Tell how many lines in the data below hold the string "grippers"; give nothing but the number.

*** Opening Collected material ***

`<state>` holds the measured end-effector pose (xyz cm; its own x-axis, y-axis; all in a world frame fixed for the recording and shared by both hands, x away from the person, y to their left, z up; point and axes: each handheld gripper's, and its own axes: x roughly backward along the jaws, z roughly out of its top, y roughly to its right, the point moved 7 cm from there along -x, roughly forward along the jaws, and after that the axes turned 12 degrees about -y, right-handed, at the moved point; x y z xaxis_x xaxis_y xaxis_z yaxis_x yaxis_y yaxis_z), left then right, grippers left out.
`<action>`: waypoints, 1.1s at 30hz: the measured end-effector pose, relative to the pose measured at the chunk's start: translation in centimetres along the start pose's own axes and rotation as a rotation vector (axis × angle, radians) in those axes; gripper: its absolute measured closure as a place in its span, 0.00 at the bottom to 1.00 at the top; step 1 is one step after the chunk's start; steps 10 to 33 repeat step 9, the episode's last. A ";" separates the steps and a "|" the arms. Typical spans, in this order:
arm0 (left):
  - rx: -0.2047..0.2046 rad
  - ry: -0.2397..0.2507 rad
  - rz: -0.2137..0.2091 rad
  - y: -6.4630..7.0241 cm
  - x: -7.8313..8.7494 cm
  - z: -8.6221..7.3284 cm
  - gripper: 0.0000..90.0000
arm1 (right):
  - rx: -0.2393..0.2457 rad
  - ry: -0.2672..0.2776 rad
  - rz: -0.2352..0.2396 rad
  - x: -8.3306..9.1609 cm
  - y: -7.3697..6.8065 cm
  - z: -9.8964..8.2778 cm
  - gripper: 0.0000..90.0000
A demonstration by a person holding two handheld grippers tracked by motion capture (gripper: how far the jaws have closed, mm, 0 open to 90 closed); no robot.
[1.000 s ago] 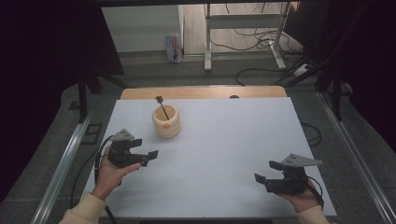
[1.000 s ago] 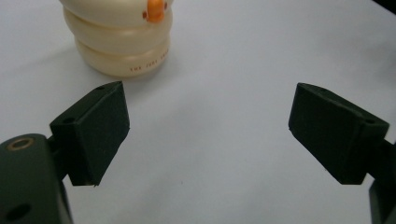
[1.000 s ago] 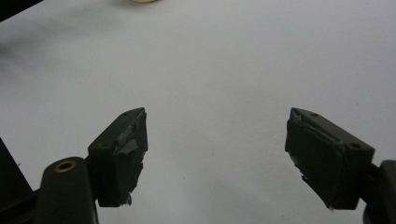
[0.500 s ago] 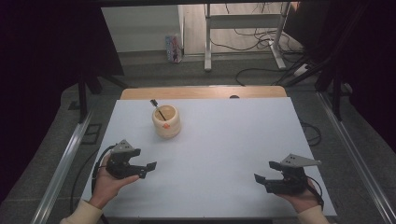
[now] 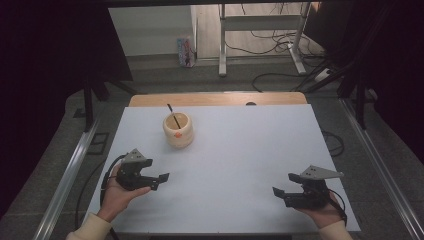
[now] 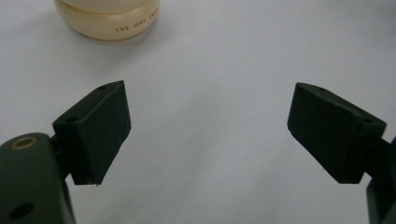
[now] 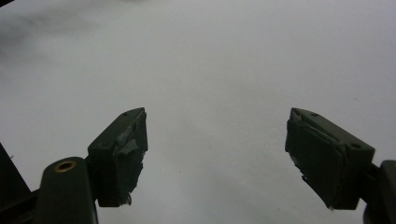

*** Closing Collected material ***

Exercise solution - 2